Guidelines for Boosting Long-Lasting FLOSS Contributors

Speaker: David Tadokoro

Track: Academic

Type: Academic paper

Room: Petit amphi

Time: Jul 15 (Tue): 10:30

Duration: 0:20

Free Libre and Open Source Software (FLOSS) development is a validated approach to producing cutting-edge software solutions used by governments, companies, and society at large. At the core of all FLOSS software projects are communities composed primarily of developers who evolve and maintain the software while devising rules for the development process. A common problem is the renewal and/or scaling of the workforce, which is not about encouraging waves of new and sporadic contributors but about fostering long-lasting ones that can have a more profound impact on the project. This work presents guidelines for mentoring students to build skills and gain experience essential to becoming valuable assets in most FLOSS ecosystems. Beyond a reasonable software development background, previous experience in FLOSS development is not a requirement. These guidelines are a product of a 15-weeks university course where students had to (1) learn the fundamentals of Linux kernel development and send patches to a subsystem, (2) contribute to supporting tools to the GNU/Linux ecosystem, (3) introduce software packaging in the context of Debian, and finally (4) contribute to a chosen FLOSS project. The method reproduces the natural way a “self-taught” contributor would enter a FLOSS ecosystem (heavily inspired by how Debian does it), though in a more focused and immersive environment.
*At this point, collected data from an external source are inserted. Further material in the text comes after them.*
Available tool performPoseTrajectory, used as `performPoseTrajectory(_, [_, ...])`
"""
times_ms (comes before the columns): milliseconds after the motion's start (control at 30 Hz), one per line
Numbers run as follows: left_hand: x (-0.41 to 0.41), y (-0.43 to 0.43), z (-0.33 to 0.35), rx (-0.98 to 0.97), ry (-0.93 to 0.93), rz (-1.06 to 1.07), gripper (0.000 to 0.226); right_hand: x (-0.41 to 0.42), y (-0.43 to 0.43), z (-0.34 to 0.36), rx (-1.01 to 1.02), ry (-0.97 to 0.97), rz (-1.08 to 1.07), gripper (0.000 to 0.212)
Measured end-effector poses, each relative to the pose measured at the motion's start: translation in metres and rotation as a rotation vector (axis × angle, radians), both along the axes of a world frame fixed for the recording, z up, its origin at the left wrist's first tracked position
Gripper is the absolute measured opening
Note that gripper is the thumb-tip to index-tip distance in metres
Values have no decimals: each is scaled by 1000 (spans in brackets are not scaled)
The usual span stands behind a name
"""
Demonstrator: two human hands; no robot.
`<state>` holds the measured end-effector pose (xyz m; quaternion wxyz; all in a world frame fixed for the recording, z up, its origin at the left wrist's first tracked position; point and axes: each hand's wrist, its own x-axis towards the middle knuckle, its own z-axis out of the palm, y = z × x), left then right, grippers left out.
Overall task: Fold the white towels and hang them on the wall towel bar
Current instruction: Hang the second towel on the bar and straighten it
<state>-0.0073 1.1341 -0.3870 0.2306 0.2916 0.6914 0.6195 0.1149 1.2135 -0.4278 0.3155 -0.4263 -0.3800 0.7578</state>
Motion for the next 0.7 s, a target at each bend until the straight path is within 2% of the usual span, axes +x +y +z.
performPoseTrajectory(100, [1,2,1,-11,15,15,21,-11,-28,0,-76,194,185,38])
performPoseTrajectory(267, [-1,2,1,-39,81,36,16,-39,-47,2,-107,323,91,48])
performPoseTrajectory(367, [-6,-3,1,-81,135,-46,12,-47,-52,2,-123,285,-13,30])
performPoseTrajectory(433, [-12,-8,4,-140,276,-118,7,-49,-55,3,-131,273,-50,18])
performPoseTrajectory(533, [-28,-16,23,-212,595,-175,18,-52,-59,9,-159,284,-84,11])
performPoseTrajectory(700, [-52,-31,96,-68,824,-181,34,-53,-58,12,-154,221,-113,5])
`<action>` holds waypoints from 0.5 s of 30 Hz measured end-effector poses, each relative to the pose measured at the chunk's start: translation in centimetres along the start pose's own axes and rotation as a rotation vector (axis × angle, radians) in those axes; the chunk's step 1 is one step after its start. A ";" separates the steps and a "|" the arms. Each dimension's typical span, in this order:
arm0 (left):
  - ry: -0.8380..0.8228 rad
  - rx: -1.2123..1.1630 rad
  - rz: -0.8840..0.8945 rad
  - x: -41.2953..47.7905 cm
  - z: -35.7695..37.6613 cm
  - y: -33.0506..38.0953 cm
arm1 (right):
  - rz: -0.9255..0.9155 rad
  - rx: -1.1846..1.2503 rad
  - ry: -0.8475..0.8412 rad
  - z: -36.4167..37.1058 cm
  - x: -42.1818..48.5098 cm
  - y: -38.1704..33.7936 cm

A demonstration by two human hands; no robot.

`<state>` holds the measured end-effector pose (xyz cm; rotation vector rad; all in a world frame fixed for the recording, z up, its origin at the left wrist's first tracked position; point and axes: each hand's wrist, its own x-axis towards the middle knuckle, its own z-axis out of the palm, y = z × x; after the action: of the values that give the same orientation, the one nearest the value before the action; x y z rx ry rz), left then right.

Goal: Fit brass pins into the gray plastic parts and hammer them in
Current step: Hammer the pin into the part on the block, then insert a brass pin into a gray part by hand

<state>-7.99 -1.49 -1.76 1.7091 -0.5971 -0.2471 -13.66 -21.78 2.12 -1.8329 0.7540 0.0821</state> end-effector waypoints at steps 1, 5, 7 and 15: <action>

Through in-loco workshops, accessible and knowledgeable mentors, and close and constant monitoring, we simulated a smaller FLOSS community where students (inexperienced contributors) learned from mentors (maintainers); we argue that this simulated community can be more efficient than a real one as feedback is faster and more adapted to each contributor, and concepts can be abstracted and simplified for easier absorption. Our results show that the method fostered (1) developers who are more confident in contributing to any FLOSS project and beyond to the “one-commit contributor” and (2) the enhancement of fundamental hard skills (like Git and Web/email-based contribution models) and soft skills (like communication and feedback assimilation) for any FLOSS project. Even though deep technical knowledge becomes mandatory for every contributor in a specific project, we claim that implementing the proposed guidelines can quickly nurture tens of developers with a solid base for becoming long-lasting contributors to FLOSS.